How to do MLOps right?

Marouen Hizaoui
Machine Learning Reply DACH
6 min readMay 18, 2022

MLOps is a set of concepts and best practices that aims to build reliable and efficient machine learning systems. Our Previous article demonstrated what MLOps is and how crucial it is for any organization that wants to leverage ML (Machine Learning) products.

In this second article in our series, we will go through the different MLOps principles and how it is done efficiently. As we detailed in our previous article, a ML product is the combination of the three pillars: Data, Model, and Code. And although they are not at all new, the 6 principles of MLOps are applied differently to each pillar. Hence, in this article we’re going to dig into each principle and how it is applied to data, model, and code.

Figure 1: The 6 principles of MLOps

Versioning

Versioning is a paramount practice for building reliable ML products, it aims at having each component of the ML product versioned with the possibility to move up and down between versions. This not only enables you to keep track of changes but also ensures availability by having the ability to roll back to a working version in the inevitable case of showstoppers.

For code, version control is the way to go and since versioning code is mature at this point, there are plenty of technologies dedicated for that purpose, the most famous of which is Git. Code versioning is in fact applied to all the mechanisms that we will cover in the next sections such as CI/CD pipelines and application builds. Model versioning on the other hand is best handled using a model registry, which is a repository of trained models. A model registry also has the capability to store metadata, training process, and parameters used to create the model. Data versioning can be done using feature stores, data processing pipelines, and data version control. The end goal is to be able to clearly define data lineage and data provenance with the possibility to switch back and forth between versions when the need arises.

Testing

The high complexity of ML products makes testing a practice to live by. Unit tests, integration tests, and end-to-end tests are the standard for code testing. For Model testing, in addition to the standard model accuracy testing and validation, usually done during training, functional input-output testing should also be established. By doing so, you are going to ensure that your model will behave as you would expect it to and spare you costly showstoppers. As for Data, it is important to test that the data structure and field types are as expected with best practices like placing tests at the beginning and end of each process in the product pipeline. Such tests will make sure that the entire product is not going to go down because of a faulty data record. In addition to that, feature creation unit tests are also a good practice.

Automation

Over the last decades, automation has become one of the most important principles to follow. That is because a ML product should always be reliable and sustainable. Therefore, updates and changes are much more common. Examples of changes can be new functionalities in the product, a better model, or the use of new data. Hence, automation allows you to save a lot of time which can, in turn, be used for more productive tasks.
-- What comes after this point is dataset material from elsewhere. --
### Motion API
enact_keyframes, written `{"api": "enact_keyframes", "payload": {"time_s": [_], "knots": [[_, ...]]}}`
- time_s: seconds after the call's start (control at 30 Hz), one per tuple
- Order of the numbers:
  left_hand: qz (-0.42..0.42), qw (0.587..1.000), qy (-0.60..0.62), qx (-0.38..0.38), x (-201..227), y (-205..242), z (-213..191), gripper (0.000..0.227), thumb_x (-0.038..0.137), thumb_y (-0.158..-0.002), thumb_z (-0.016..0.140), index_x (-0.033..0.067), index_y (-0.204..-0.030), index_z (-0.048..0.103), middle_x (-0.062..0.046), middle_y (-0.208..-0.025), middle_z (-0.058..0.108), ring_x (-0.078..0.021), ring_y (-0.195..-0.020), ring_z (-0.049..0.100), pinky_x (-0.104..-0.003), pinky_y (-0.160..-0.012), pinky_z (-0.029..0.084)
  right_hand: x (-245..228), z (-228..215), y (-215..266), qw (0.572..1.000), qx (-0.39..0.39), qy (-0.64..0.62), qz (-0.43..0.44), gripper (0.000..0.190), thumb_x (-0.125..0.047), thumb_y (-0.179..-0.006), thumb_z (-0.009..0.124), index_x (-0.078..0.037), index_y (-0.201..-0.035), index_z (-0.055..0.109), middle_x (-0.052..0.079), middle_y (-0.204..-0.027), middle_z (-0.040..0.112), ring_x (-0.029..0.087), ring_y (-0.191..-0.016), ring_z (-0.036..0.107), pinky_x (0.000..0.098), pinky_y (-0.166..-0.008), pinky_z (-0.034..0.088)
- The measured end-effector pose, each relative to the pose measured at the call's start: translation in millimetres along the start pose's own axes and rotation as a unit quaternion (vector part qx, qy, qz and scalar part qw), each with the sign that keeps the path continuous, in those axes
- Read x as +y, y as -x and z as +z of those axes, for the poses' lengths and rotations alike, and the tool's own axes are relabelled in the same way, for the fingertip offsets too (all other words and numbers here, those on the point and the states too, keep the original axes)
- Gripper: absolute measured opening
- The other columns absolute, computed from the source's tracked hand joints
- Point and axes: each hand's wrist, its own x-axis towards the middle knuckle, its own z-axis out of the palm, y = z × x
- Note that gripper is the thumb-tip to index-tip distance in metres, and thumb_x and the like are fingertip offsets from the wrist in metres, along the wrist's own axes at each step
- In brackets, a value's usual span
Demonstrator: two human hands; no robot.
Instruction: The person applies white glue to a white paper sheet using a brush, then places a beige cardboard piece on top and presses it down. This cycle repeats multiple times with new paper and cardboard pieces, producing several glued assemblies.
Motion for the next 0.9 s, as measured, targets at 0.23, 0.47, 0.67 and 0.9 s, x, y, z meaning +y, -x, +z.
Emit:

Furthermore, they reduce the possibility of human error. Therefore, pipelines are very handy for automation. CI/CD pipelines, model training /validation pipelines, and data processing pipelines are effective ways to ensure automation for code, model, and data. This is a huge topic on its own and may well be another entry in future article series.

Reproducibility

Since ML is, by definition, an experimental discipline, reproducibility is key. There are various interconnected measures that can ensure code reproducibility. Virtual environments, container images, and infrastructure as a code as well as application builds are some of the measures that help to ensure code reproducibility. As for model reproducibility, experiment tracking is the way to go. In addition to that, a model registry that serves the same model to all the different potential environments ensures complete model reproducibility. Data reproducibility is strongly coupled to versioning; hence feature-stores and data versioning are the best practices to follow. As more experiments are done, keeping track of what data was used where can quickly become an overwhelming task. These practices will ensure that the data used for each experiment is easily reproducible.

Deployment

As mentioned before, the evolving nature of ML products makes adding changes necessary and quite common. In software terms, changes are so-called deployments. For code, deployments through CI/CD pipelines are the star of the show, it is important to set up deployments as part of those pipelines. As for Model deployment, in an article published in 2020 by Algorithmia, unreasonably long model deployment timelines were unveiled, in which only 14% of the surveyed companies can manage the deployment of a new model to production in under 7 days, 35% of the surveyed companies would need at least 3 months. There are still companies that require years. Adopting model deployment principles early on can eliminate this showstopper entirely.

Figure 2: The model deployment timeline

Model registries are very handy for model deployment. Simply said, model registries are a repository for models. However, model registries can also store metadata about those models such as hyperparameters and information on how the model was created. Most model registries also support model versioning. Using model registries reduces the hassle of model deployment to a simple model push to the registry.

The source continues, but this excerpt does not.